Ryan Robertson

Personal information
- Born: October 2, 1976 (age 49) Lawton, Oklahoma, U.S.
- Listed height: 6 ft 5 in (1.96 m)
- Listed weight: 190 lb (86 kg)

Career information
- High school: St. Charles West (St. Charles, Missouri)
- College: Kansas (1995–1999)
- NBA draft: 1999: 2nd round, 45th overall pick
- Drafted by: Sacramento Kings
- Playing career: 1999–2005
- Position: Shooting guard
- Number: 10

Career history
- 1999: Kansas Cagerz
- 1999–2000: Sacramento Kings
- 2000–2001: Kansas City Knights
- 2001–2004: EiffelTowers Nijmegen
- 2004: Panellinios
- 2004: St. Louis Flight
- 2005: Cholet

Career highlights
- Eredivisie champion (2003); Dutch Cup winner (2003); 3× First-team All-Eredivisie (2002–2004); McDonald's All-American (1995); Mr. Show-Me Basketball (1995);
- Stats at NBA.com
- Stats at Basketball Reference

= Ryan Robertson =

American basketball player (born 1976)

Ryan Ashley Robertson (born October 2, 1976) is an American former professional basketball player who was selected by the Sacramento Kings in the second round (45th pick overall) of the 1999 NBA draft. He played college basketball for the Kansas Jayhawks under coach Roy Williams. He scored a career high 31 points in a second round loss to Kentucky in the 1999 NCAA Tournament.

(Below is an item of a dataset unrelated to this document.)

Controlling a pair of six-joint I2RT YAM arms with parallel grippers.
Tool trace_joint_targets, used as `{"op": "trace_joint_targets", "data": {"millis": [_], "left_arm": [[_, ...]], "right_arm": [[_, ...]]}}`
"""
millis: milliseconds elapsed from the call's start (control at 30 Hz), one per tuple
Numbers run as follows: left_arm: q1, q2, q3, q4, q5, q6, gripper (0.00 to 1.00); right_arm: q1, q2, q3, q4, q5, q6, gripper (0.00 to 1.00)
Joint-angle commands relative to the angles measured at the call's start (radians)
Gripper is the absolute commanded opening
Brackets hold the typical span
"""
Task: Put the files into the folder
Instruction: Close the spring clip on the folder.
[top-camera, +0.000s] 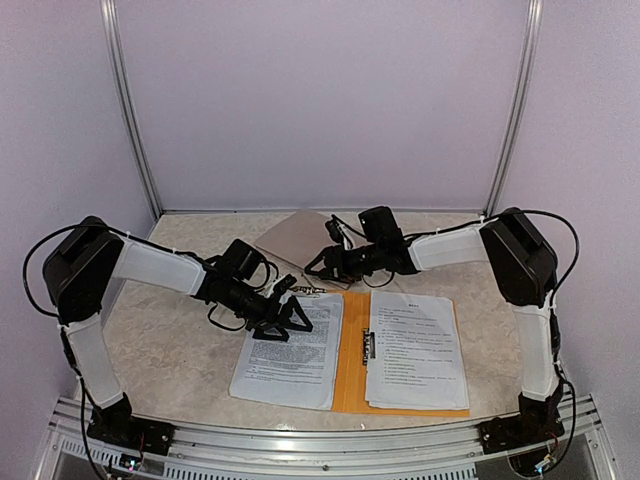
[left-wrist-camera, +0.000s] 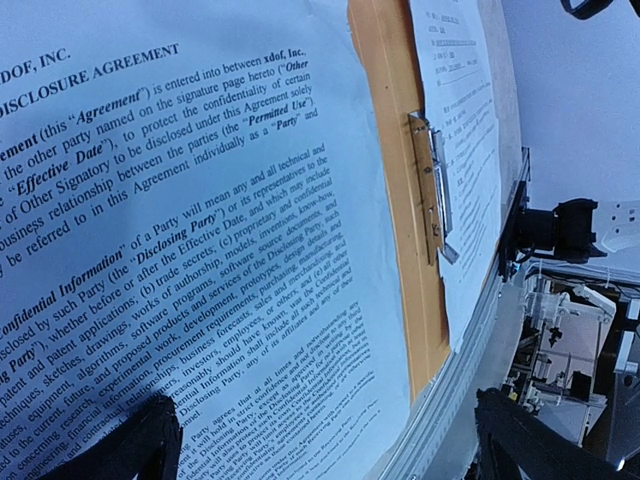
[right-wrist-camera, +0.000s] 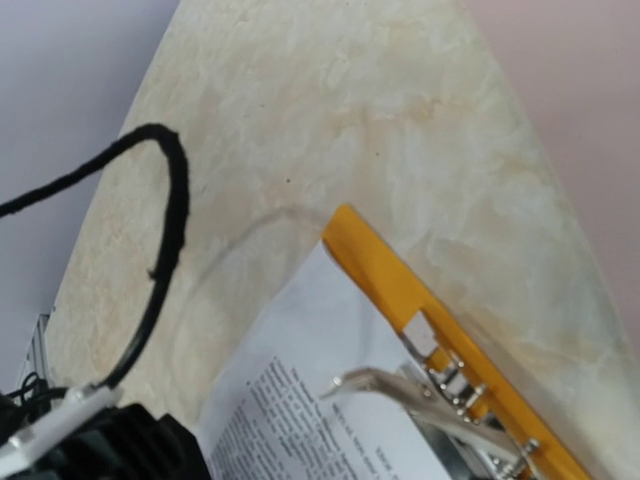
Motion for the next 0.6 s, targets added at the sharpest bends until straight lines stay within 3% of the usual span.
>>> {"op": "trace_joint_targets", "data": {"millis": [0, 567], "left_arm": [[0.000, -0.010, 0.032, -0.063, -0.062, 0.023, 0.99], [0.011, -0.081, 0.185, -0.128, -0.109, 0.010, 0.99]], "right_arm": [[-0.010, -0.019, -0.003, -0.030, -0.005, -0.028, 0.61], [-0.056, -0.082, -0.067, -0.032, 0.012, -0.062, 0.60]]}}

Robertson also played varsity basketball for four years at St. Charles West High School from 1991 to 1995. During his tenure at St. Charles West the basketball team made it to the final four in the Missouri State Championship for the first time. Robertson led the team to the State championship in 1995.

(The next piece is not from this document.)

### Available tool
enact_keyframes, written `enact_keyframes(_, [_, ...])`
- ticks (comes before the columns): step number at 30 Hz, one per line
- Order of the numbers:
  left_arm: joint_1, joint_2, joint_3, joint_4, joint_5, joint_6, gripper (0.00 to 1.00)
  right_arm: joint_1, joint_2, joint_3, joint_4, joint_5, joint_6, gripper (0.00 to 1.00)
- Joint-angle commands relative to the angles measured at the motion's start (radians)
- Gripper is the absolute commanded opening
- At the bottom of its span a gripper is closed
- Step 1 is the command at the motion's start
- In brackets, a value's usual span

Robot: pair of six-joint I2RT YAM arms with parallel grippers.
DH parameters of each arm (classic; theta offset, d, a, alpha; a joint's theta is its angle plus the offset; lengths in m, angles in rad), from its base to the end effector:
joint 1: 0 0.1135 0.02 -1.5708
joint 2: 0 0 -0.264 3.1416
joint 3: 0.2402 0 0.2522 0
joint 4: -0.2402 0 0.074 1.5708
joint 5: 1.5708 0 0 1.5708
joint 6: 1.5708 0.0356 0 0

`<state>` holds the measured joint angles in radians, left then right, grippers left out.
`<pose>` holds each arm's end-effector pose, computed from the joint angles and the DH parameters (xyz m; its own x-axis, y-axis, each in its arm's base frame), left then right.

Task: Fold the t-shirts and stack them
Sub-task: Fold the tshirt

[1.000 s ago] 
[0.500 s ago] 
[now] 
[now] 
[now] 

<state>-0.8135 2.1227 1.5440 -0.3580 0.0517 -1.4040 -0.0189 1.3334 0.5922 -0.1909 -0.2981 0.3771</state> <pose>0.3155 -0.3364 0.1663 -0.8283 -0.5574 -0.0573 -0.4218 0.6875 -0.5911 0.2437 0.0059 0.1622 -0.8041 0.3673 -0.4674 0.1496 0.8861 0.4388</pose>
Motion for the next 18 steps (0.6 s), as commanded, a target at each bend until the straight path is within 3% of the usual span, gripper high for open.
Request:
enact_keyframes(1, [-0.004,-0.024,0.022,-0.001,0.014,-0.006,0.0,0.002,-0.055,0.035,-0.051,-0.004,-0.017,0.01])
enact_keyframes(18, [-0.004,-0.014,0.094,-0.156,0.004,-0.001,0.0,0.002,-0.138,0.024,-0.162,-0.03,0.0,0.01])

He started his professional career with the Kansas Cagerz.
He played one game for the Sacramento Kings during the 1999-2000 NBA season, scoring five points. He later played professionally for the American Basketball Association team Kansas City Knights during the 2000–2001 season. After one season with the Kansas City minor league team, he then moved to Europe to play in the Netherlands for EiffelTowers Nijmegen during the 2001–04 seasons. With EiffelTowers, he won the Dutch championship and Cup in 2003.

He finished his professional career playing for Panellinios B.C. (Greece) and Cholet Basket (France) during the 2004–05 season.